A New Eden; One Man's Dream Has Brought a Taste of Paradise to a Corner of Ireland

Evening Gazette (Middlesbrough, England), August 17, 2017 | Go to article overview

A New Eden; One Man's Dream Has Brought a Taste of Paradise to a Corner of Ireland


Byline: With Diarmuid Gavin

There's a new Eden just down the road from me - Jimi Blake's Hunting Brook in County Wicklow. The beauty of his hillside plot, his collection of plants, along with his fame as a passionate gardening communicator, meant Monty Don and the Gardeners' World crew visited recently. Rather embarrassingly Monty got there before me.

So last weekend I made the pilgrimage and while dodging a tropical-type downpour I drank in Jimi's magnificent creation. There's so much to talk about. But what really struck me was the number of tender specimens he's planted amongst 'normal' perennials to give a tropical and jungle feel.

In cold areas - and the Wicklow hills can pack a windy chill - these plants need to be moved indoors for winters, so that's most parts of the UK. But since we have the climate in summer, it's fun to mix up the usual with some striking species.

As well as using tender exotics, Jimi adds in some bright bursts of colour with neon pink and yellow Dahlia 'Bright Eyes', orange cosmos, rich scarlet Monarda and a sprinkling of red salvias to create a joyful tapestry of textures, shapes and colours.

He also uses tender exotics to great effect by planting table-height troughs on his veranda and cramming them with cacti and succulents - it's fun, different and because it doesn't need much watering, it is low maintenance as well.
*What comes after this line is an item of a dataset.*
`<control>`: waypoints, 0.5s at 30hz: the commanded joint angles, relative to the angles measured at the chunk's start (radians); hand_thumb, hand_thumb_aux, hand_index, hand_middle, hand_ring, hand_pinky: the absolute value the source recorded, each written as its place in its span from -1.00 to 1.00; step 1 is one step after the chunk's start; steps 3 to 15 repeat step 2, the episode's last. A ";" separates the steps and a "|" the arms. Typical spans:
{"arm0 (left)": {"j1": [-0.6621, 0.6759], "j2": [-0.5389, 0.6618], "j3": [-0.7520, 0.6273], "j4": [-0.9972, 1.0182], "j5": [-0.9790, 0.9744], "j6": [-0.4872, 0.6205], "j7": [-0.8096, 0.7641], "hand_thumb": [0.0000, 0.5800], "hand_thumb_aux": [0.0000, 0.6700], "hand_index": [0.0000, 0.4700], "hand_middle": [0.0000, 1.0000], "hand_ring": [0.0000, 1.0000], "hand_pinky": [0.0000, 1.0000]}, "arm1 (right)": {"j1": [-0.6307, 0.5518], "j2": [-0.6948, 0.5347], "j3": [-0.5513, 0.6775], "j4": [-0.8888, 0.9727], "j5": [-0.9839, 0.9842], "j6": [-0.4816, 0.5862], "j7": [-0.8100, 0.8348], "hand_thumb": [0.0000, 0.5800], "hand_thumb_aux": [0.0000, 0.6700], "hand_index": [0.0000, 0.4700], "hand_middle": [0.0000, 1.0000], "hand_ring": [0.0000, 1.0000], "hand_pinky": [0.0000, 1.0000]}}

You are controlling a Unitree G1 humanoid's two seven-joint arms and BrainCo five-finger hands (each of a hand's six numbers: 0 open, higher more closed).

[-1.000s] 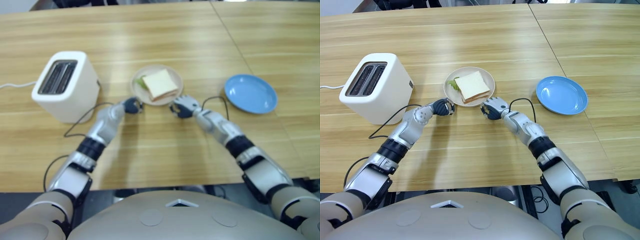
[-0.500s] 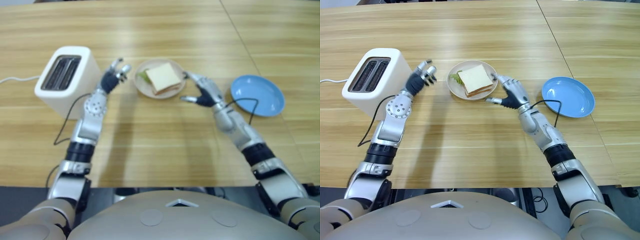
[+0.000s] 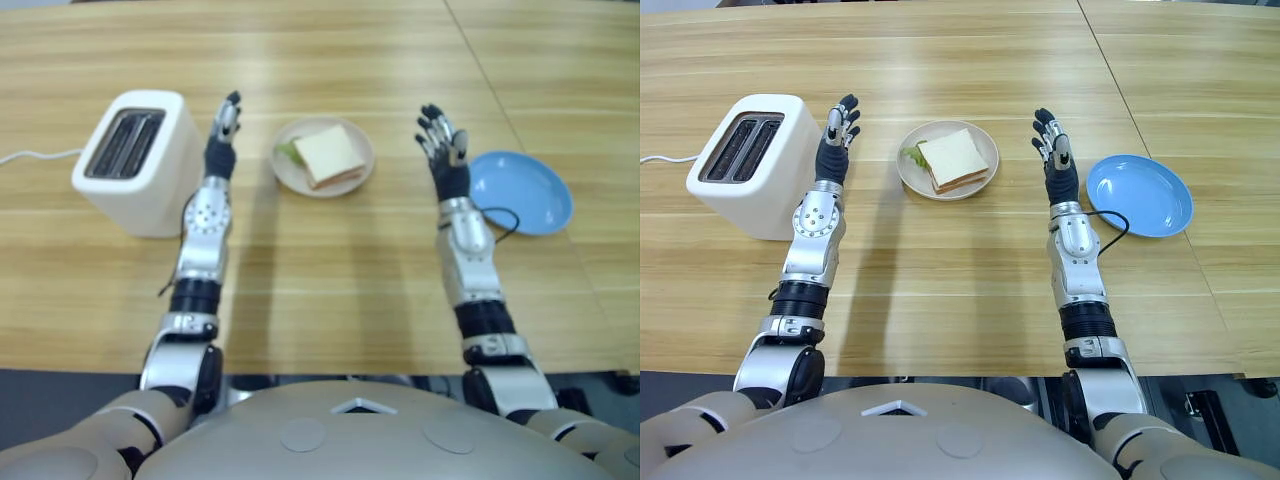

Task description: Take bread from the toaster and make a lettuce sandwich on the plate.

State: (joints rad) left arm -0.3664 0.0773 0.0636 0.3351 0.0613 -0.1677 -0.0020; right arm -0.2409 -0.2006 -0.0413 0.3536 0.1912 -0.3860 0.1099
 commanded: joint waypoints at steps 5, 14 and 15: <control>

Aeoniums are evergreen succulents that come from the Canary Islands and Madeira. They will only survive outdoors in very mild coastal areas in the UK - for example, they flourish in great numbers in Tresco Abbey Gardens in the Scilly Isles.

However, for most of us, they need to be brought indoors over winter.

That's not just because they are susceptible to frost - sitting outdoors in puddles of rain will rot them too.

The smaller ones look wonderful planted in pots but, for maximum drama, plant the larger ones amongst your borders.

Aeonium arboreum, the tree houseleek, forms a shrub two feet high. …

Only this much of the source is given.